> **Task to complete**: Exactly as written, give back every record below.

> **Information provided**:
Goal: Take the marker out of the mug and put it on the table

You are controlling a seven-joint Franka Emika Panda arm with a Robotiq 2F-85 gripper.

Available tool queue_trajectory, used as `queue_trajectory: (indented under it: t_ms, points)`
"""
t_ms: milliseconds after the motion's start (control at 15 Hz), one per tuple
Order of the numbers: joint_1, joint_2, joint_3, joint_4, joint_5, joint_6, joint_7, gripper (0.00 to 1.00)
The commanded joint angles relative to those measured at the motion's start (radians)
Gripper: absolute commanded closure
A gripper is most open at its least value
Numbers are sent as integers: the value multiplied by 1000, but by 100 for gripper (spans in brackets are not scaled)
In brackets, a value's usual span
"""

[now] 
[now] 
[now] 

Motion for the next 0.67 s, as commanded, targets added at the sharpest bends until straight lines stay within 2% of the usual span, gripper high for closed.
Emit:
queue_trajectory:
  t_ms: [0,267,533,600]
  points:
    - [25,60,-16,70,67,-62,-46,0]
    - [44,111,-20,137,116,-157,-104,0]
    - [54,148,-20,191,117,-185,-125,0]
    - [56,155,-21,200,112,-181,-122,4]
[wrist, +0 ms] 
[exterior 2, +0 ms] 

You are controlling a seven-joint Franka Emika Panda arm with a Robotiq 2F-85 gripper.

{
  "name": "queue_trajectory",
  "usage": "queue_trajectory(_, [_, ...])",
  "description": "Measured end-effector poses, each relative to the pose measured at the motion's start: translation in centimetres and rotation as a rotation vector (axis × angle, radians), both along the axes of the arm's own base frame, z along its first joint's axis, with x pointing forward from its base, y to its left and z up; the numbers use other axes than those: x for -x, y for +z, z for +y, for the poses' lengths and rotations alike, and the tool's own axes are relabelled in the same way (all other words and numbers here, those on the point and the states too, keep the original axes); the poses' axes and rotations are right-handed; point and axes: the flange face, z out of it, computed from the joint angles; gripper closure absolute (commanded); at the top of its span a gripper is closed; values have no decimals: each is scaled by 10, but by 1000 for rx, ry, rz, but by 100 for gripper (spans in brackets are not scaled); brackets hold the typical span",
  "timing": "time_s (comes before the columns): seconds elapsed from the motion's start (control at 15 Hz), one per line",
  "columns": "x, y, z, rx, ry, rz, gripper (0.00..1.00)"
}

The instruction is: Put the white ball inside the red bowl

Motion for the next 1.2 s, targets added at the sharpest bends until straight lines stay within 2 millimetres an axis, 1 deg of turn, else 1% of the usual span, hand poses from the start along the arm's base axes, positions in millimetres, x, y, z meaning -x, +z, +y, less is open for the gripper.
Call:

> **Output of the exercise**:
Goal: Take the marker out of the mug and put it on the table

You are controlling a seven-joint Franka Emika Panda arm with a Robotiq 2F-85 gripper.

Available tool queue_trajectory, used as `queue_trajectory: (indented under it: t_ms, points)`
"""
t_ms: milliseconds after the motion's start (control at 15 Hz), one per tuple
Order of the numbers: joint_1, joint_2, joint_3, joint_4, joint_5, joint_6, joint_7, gripper (0.00 to 1.00)
The commanded joint angles relative to those measured at the motion's start (radians)
Gripper: absolute commanded closure
A gripper is most open at its least value
Numbers are sent as integers: the value multiplied by 1000, but by 100 for gripper (spans in brackets are not scaled)
In brackets, a value's usual span
"""

[now] 
[now] 
[now] 

Motion for the next 0.67 s, as commanded, targets added at the sharpest bends until straight lines stay within 2% of the usual span, gripper high for closed.
Emit:
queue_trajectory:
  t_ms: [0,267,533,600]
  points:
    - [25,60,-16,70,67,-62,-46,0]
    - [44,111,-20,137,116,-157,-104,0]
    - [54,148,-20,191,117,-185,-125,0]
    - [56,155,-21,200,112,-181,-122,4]
[wrist, +0 ms] 
[exterior 2, +0 ms] 

You are controlling a seven-joint Franka Emika Panda arm with a Robotiq 2F-85 gripper.

{
  "name": "queue_trajectory",
  "usage": "queue_trajectory(_, [_, ...])",
  "description": "Measured end-effector poses, each relative to the pose measured at the motion's start: translation in centimetres and rotation as a rotation vector (axis × angle, radians), both along the axes of the arm's own base frame, z along its first joint's axis, with x pointing forward from its base, y to its left and z up; the numbers use other axes than those: x for -x, y for +z, z for +y, for the poses' lengths and rotations alike, and the tool's own axes are relabelled in the same way (all other words and numbers here, those on the point and the states too, keep the original axes); the poses' axes and rotations are right-handed; point and axes: the flange face, z out of it, computed from the joint angles; gripper closure absolute (commanded); at the top of its span a gripper is closed; values have no decimals: each is scaled by 10, but by 1000 for rx, ry, rz, but by 100 for gripper (spans in brackets are not scaled); brackets hold the typical span",
  "timing": "time_s (comes before the columns): seconds elapsed from the motion's start (control at 15 Hz), one per line",
  "columns": "x, y, z, rx, ry, rz, gripper (0.00..1.00)"
}

The instruction is: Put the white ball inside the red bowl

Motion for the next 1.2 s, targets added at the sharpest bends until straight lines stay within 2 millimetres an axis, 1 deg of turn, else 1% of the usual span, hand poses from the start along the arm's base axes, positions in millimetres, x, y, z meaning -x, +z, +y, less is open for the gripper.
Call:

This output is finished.